[EXTRACTED DATA Boundary: Start]
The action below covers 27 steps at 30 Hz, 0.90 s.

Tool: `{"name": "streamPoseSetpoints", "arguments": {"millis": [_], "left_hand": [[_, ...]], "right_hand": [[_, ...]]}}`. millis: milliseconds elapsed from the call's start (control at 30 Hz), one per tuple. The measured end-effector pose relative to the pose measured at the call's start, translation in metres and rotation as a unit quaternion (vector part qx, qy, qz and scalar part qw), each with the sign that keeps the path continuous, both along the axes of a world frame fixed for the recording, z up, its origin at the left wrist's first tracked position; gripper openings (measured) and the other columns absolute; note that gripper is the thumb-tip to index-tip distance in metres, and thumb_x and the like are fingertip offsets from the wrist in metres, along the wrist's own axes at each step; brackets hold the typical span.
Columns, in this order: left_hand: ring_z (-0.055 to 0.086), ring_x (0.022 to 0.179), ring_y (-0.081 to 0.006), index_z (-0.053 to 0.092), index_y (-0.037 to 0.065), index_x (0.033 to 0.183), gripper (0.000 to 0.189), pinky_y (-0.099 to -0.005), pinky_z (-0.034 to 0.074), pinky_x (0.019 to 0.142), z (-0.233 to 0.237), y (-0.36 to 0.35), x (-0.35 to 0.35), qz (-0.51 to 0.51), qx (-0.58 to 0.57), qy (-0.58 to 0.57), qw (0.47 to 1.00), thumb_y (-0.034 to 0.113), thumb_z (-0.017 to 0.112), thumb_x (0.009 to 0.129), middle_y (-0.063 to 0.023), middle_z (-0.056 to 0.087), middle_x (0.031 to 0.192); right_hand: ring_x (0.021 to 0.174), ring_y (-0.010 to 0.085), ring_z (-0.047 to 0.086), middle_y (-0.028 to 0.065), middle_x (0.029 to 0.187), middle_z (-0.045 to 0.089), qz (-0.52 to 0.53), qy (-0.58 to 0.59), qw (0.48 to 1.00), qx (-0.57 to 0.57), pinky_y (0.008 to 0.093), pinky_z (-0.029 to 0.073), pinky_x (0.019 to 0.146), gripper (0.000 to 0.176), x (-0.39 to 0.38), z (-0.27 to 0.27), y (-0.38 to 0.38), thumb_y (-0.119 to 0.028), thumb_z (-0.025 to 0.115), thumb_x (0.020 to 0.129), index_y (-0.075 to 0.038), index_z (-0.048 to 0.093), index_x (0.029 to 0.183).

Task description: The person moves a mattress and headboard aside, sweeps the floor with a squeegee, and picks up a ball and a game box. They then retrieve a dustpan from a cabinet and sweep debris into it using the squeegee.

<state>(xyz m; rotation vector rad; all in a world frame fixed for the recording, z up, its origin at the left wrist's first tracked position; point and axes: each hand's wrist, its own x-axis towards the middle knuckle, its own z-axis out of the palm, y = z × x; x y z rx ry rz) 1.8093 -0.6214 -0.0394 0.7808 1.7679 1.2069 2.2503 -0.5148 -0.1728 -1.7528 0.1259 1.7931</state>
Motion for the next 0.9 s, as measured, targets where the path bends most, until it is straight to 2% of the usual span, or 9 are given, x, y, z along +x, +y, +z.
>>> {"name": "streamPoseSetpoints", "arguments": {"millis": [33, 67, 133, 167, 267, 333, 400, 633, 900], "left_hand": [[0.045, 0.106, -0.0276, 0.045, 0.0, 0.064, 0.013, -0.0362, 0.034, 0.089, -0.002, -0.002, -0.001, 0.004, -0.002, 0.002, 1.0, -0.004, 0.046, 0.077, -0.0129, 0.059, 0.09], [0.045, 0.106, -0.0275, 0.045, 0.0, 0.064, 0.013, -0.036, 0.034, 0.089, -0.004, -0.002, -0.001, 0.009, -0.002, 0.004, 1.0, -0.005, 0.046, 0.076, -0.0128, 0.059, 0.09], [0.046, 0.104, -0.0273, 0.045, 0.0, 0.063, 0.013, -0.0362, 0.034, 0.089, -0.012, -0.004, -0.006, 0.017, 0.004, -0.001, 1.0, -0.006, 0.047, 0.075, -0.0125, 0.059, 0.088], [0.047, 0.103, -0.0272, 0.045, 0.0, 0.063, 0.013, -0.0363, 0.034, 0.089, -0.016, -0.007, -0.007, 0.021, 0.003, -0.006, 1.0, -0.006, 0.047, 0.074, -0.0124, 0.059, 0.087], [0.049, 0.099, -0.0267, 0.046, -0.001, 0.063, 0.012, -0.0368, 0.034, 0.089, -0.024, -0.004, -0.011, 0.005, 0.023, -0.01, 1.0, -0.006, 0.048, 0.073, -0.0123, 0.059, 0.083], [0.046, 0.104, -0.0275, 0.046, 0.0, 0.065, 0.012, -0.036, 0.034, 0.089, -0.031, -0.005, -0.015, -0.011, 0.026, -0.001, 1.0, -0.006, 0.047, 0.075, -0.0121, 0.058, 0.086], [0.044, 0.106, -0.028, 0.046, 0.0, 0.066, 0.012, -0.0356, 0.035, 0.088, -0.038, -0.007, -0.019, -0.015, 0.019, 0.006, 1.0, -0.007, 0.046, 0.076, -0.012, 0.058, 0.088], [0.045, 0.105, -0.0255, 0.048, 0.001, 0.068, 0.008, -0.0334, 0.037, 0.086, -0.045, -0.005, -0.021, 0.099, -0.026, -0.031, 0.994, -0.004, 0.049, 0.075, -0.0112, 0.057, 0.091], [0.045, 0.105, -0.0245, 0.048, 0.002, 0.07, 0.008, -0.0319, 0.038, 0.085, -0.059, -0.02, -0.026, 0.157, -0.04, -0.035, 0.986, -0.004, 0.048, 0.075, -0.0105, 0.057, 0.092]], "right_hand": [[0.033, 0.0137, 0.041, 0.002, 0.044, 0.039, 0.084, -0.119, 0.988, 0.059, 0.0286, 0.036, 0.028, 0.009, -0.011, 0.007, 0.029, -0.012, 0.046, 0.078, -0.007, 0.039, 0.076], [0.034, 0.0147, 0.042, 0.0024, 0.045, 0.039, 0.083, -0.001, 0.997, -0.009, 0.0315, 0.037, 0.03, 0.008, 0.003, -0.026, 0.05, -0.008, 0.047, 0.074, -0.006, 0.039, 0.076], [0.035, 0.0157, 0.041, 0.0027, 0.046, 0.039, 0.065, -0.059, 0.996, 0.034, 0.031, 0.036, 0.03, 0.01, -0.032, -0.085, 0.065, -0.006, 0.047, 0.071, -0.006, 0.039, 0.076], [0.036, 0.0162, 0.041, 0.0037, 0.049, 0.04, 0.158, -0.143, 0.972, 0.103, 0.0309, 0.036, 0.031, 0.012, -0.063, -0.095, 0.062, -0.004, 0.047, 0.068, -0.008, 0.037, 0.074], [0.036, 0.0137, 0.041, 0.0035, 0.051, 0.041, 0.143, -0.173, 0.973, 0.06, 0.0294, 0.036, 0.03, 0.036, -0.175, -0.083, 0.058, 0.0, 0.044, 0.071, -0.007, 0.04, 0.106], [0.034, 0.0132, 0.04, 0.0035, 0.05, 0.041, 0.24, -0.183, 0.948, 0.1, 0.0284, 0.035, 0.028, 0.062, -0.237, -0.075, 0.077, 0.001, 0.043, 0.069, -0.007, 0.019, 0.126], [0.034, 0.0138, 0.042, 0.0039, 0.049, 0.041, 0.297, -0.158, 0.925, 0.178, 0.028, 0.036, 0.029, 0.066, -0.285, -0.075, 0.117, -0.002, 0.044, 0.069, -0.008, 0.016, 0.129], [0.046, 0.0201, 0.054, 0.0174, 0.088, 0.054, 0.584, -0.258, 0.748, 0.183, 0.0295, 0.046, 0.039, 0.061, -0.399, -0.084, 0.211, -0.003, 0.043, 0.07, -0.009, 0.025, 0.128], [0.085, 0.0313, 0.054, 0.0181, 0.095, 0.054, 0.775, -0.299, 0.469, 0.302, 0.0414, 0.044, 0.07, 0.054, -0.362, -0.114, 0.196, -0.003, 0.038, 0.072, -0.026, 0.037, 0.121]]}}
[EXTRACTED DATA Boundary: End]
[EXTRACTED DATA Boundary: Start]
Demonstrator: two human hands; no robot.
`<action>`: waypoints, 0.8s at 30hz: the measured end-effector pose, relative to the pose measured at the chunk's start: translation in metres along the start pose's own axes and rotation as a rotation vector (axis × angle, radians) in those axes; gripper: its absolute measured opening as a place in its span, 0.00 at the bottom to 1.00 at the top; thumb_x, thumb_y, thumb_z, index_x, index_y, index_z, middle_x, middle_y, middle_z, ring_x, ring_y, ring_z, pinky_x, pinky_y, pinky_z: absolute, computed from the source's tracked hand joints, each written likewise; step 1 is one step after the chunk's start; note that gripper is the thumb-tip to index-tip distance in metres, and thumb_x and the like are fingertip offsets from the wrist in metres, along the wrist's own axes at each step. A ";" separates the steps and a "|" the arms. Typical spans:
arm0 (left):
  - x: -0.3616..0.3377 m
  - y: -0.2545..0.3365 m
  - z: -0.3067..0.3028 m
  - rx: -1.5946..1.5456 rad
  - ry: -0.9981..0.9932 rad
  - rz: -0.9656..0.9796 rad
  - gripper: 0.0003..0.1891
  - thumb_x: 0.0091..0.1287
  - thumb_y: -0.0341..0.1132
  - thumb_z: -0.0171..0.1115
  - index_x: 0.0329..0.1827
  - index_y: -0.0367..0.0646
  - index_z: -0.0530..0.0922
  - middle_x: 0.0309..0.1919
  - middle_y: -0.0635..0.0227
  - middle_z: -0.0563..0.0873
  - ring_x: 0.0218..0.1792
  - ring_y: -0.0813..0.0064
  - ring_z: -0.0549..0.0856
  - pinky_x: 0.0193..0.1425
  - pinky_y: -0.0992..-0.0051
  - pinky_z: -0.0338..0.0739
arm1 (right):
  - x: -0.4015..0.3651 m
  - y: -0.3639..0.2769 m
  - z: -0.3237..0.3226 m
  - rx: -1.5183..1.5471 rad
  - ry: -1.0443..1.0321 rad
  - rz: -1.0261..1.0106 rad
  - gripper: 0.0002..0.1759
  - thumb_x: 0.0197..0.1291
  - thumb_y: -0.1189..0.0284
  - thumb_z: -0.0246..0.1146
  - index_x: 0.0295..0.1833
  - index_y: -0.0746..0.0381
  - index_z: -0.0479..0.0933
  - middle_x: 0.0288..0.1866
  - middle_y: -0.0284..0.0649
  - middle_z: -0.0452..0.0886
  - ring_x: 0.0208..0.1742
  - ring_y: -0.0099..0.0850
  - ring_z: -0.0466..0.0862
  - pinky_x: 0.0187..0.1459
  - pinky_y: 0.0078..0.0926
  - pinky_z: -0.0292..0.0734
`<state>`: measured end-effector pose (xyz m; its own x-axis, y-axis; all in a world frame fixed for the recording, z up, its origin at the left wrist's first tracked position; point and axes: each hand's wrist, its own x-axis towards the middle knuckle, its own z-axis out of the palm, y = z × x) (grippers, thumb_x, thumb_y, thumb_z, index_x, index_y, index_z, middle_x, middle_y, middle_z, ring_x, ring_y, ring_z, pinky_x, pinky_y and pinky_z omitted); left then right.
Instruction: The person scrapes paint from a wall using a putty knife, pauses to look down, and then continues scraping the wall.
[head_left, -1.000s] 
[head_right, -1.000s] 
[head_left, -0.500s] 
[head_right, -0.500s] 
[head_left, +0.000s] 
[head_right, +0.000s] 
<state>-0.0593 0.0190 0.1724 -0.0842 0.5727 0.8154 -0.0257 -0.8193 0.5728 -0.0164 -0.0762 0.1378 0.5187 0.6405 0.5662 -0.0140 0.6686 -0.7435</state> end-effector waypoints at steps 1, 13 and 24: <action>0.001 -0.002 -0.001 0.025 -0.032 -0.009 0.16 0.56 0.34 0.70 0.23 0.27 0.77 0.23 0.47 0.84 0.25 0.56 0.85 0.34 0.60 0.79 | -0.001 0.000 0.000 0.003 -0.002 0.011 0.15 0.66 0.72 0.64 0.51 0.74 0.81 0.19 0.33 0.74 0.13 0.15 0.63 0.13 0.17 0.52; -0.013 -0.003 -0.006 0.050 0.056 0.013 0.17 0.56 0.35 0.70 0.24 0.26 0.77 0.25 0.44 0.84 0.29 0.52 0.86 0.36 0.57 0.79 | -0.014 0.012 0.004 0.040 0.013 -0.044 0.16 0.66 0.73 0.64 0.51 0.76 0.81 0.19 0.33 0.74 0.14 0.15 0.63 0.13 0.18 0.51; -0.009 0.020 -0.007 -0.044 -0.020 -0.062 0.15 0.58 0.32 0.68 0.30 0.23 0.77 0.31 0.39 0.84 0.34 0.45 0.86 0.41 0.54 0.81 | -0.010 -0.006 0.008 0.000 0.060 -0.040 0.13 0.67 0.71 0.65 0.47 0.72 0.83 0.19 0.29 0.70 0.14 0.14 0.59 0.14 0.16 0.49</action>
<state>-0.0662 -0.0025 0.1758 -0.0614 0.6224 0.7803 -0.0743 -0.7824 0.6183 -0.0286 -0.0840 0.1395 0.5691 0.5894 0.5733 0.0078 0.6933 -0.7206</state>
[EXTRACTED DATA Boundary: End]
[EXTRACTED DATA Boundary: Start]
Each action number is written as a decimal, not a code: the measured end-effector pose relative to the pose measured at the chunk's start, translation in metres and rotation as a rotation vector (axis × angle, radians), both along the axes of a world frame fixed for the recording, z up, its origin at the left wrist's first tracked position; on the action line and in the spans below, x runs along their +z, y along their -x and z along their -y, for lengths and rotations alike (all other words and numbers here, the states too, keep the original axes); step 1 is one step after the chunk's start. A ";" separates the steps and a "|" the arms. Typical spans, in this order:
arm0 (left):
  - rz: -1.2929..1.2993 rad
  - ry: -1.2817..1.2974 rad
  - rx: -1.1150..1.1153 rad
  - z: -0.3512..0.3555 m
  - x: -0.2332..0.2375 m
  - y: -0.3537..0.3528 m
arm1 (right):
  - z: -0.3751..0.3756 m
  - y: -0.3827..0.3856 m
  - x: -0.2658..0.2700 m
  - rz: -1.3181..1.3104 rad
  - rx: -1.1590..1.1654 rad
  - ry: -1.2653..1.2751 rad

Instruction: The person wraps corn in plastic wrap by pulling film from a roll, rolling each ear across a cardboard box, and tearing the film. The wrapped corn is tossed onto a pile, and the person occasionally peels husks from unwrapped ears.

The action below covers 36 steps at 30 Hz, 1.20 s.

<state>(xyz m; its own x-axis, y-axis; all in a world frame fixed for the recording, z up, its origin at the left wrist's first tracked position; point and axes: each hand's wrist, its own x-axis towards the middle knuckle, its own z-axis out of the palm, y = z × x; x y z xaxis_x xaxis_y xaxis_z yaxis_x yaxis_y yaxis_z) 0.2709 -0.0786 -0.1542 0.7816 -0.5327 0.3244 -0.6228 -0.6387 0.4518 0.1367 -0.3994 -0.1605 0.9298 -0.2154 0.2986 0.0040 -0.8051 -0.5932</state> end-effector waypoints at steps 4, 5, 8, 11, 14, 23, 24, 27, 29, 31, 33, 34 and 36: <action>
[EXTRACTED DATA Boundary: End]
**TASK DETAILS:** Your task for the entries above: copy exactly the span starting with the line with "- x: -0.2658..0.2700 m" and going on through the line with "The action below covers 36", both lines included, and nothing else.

**ANSWER SPACE:**
  - x: -0.2658..0.2700 m
  - rz: -1.3181..1.3104 rad
  - rx: -1.1590..1.1654 rad
  - ry: -1.2653..1.2751 rad

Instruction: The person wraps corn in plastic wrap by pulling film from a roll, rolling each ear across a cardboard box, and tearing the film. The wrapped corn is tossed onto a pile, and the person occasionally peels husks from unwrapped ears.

The action below covers 36 steps at 30 Hz, 1.20 s.

An answer has been given, and the exercise is complete.